PLEASE GIVE THE ANSWER,I ALREADY INPUT TO YOUR FORMULA AND IT IS FALSE...
Is your answer 0.57?
A 15 kg, 1m wide door which has frictionless hinges is closed but unlocked. A 400 g ball hits the exact middle of the door at a velocity of 35 m/s and bounces off elastically, thereby causing the door to slowly swing open. How long in seconds does it take for the door to fully open (rotate 90 degrees)?

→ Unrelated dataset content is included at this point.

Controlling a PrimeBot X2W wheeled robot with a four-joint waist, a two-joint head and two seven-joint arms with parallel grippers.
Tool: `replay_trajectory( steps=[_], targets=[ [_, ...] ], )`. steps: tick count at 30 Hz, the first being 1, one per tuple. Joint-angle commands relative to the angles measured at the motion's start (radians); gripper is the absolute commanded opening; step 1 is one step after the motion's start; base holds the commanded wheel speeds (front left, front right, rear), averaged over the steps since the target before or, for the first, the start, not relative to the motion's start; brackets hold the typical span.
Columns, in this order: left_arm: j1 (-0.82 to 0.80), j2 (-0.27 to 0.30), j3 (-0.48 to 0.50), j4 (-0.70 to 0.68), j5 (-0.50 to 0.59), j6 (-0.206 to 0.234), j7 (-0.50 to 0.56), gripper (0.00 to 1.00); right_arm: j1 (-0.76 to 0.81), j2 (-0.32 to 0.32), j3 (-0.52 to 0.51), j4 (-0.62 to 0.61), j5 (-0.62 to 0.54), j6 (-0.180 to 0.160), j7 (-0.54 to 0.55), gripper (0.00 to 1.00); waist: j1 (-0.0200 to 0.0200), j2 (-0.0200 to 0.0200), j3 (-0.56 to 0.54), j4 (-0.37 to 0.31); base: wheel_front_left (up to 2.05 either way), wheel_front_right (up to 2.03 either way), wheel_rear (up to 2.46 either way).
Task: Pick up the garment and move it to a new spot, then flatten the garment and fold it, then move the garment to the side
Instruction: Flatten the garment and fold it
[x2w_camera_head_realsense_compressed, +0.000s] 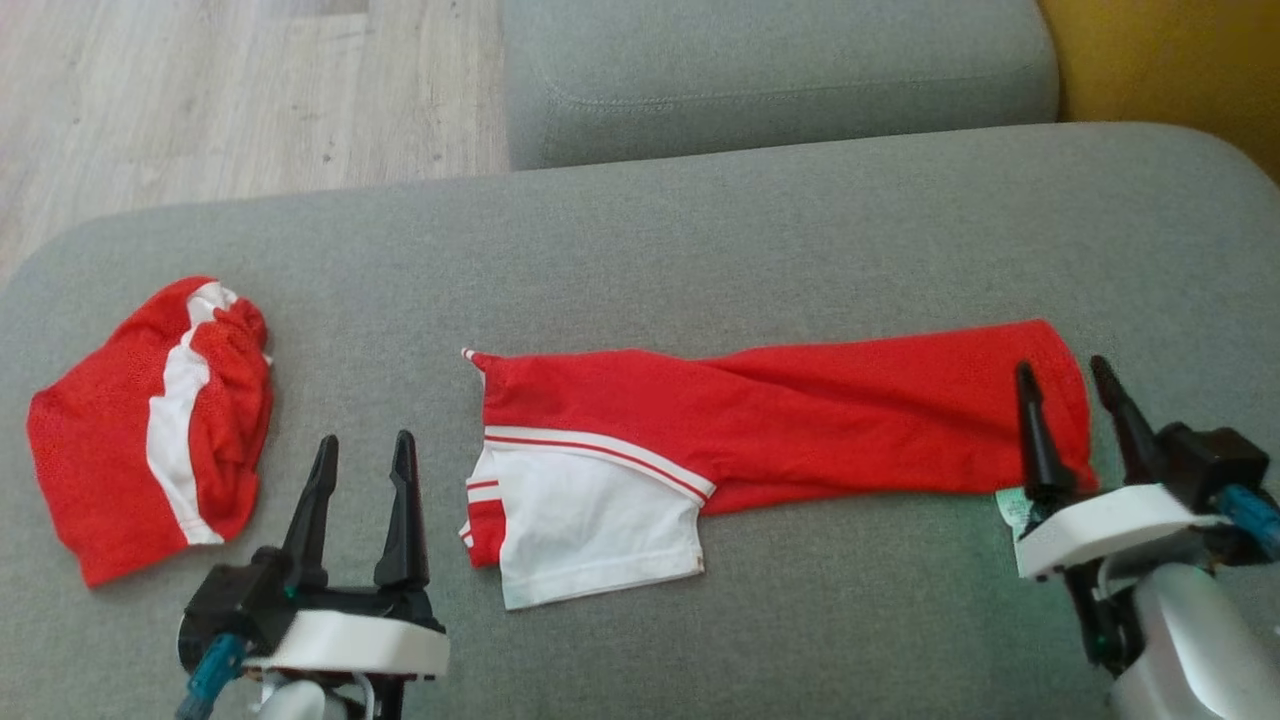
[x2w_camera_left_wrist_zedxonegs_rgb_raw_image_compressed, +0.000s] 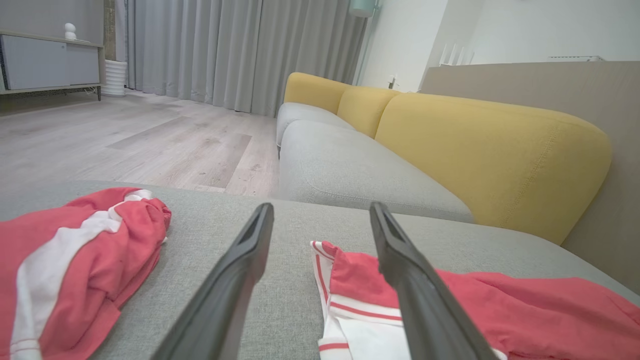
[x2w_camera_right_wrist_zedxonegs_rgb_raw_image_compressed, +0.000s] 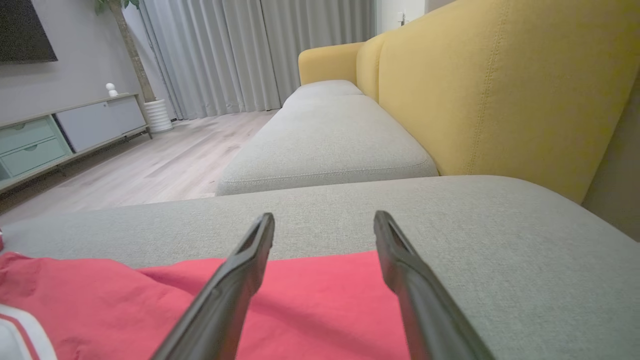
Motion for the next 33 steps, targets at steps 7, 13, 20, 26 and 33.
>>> replay_trajectory(
  steps=[7, 13, 20, 26, 33],
  targets=[
    [-0.076, -0.026, 0.067, -0.018, 0.055, -0.043, -0.009, 1.0, -0.106, -0.016, -0.087, 0.045, -0.053, -0.001, 0.017, 1.0, 0.0001, -0.0001, 0.055, 0.017, 0.0, 0.0, 0.0],
    [-0.112, -0.039, 0.048, 0.01, 0.074, -0.061, -0.009, 1.0, -0.208, -0.018, -0.221, 0.208, -0.103, -0.001, 0.096, 1.0, 0.0001, -0.0001, 0.115, 0.042, 0.0, 0.0, 0.0],
    [-0.143, -0.045, 0.045, 0.025, 0.076, -0.069, -0.009, 1.0, -0.275, 0.044, -0.344, 0.365, -0.162, -0.001, 0.142, 1.0, 0.0001, -0.0001, 0.165, 0.061, 0.0, 0.0, 0.0],
    [-0.153, -0.047, 0.056, 0.026, 0.082, -0.07, -0.009, 1.0, -0.286, 0.087, -0.357, 0.428, -0.158, -0.001, 0.153, 1.0, 0.0001, -0.0001, 0.182, 0.047, 0.0, 0.0, 0.0],
    [-0.167, -0.047, 0.064, 0.022, 0.087, -0.07, -0.01, 1.0, -0.296, 0.116, -0.304, 0.463, -0.116, -0.001, 0.155, 0.68, 0.0001, -0.0001, 0.195, 0.026, 0.0, 0.0, 0.0]
  ],
)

The answer I posted was correct as far as I can see, the problem may well be a typo in the problem itself, e.g. a 400 gram ball slamming into the door at the speed of a speeding car is not going to "slowly" open the door.
Anyway, it's a complete waste of time to e.g. try to see if what was meant is 3.5 m/s. I would suggest forgetting about this problem and moving on to another problem, you simply say that you did the problem correctly, that the teacher made a mistake and that you demand full marks for this problem.
iblis got the problem right. for those trying to use jiskha to cheat on the brilliant problems, there was a mistake made in the acceptable answers for this week's question.
ibis ,I beg to differ,the door slowly open because the ball bounces back elastically,please don't be certain,when u are wrong
To find the time it takes for the door to fully open, we can use the principle of conservation of angular momentum.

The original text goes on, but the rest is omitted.